WHAT NEEDS TO BE DONE
The reply should match the listing below character for character, except that no image is carried over.

*** Opening of SOURCE MATERIAL ***

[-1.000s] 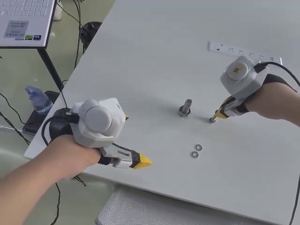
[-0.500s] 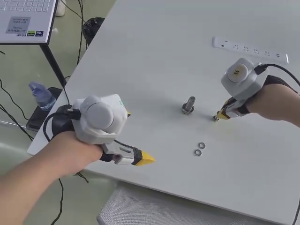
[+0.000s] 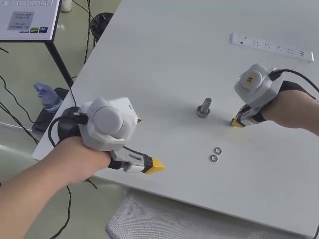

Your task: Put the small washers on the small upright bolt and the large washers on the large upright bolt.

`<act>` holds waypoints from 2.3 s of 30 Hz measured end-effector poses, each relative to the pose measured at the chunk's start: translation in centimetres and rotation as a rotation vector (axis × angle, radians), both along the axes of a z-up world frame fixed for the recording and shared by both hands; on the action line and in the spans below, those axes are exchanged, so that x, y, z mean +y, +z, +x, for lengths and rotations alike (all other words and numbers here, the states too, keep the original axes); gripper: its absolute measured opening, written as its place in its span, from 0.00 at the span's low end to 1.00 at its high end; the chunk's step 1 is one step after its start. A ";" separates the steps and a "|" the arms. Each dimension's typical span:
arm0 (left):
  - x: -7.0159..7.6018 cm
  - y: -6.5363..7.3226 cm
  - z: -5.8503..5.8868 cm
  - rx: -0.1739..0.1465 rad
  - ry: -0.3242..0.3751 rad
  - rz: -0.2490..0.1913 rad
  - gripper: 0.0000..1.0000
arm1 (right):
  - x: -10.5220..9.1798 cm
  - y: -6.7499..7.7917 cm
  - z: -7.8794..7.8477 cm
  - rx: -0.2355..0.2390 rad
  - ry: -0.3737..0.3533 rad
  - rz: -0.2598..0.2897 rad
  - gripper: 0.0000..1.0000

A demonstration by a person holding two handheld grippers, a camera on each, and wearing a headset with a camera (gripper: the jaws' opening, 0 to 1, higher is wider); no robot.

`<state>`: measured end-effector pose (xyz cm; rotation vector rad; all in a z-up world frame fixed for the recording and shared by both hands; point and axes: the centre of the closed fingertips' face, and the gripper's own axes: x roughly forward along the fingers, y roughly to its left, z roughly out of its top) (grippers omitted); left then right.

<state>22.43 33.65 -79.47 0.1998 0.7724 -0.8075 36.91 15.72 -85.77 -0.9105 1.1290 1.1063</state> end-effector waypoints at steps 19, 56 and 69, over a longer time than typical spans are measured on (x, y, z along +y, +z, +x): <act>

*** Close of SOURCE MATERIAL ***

RESULT OF THIS TASK
[-1.000s] 
[-0.500s] 
[+0.000s] 

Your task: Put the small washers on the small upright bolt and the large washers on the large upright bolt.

`<act>` holds waypoints from 2.3 s of 30 Hz measured end-effector poses, each relative to the pose measured at the chunk's start: translation in centimetres and rotation as a rotation vector (axis × angle, radians), both along the axes of a z-up world frame fixed for the recording and shared by both hands; on the action line and in the spans below, those axes are exchanged, so that x, y, z mean +y, +z, +x, for lengths and rotations alike (all other words and numbers here, the states too, keep the original axes); gripper: its absolute measured opening, written as its place in its span, from 0.00 at the span's low end to 1.00 at its high end; the chunk's step 1 is one step after its start. A ";" separates the steps and a "|" the arms. Each dimension's typical span:
arm0 (left):
  - x: -7.0159..7.6018 cm
  - y: -6.5363..7.3226 cm
  - z: -5.8503..5.8868 cm
  - rx: -0.1739..0.1465 rad
  - ry: -0.3242..0.3751 rad
  - rz: -0.2490..0.1913 rad
  - gripper: 0.0000..1.0000
arm1 (right):
  - x: -10.5220..9.1798 cm
  - y: -6.7499..7.7917 cm
  - z: -7.8794..7.8477 cm
  - rx: -0.2355..0.2390 rad
  - ry: -0.3737..0.3533 rad
  - rz: -0.2598..0.2897 rad
  - gripper: 0.0000..1.0000

A demonstration by a person holding two handheld grippers, a camera on each, and wearing a headset with a camera (gripper: the jaws' opening, 0 to 1, higher is wider); no robot.

`<state>`: measured end-effector pose (xyz cm; rotation vector rad; all in a z-up world frame fixed for the recording and shared by both hands; point and axes: the centre of the closed fingertips' face, and the gripper's own axes: x roughly forward along the fingers, y roughly to its left, z roughly out of its top) (grippers omitted); left then right.

<state>22.43 33.65 -79.47 0.1998 0.7724 -0.8075 36.91 15.72 -85.77 -0.9105 1.1290 1.1063</state> end-effector waypoints at steps 19, 56 and 69, over a longer time than typical spans are measured on (x, y, z along +y, +z, +x): <act>

The exercise is complete.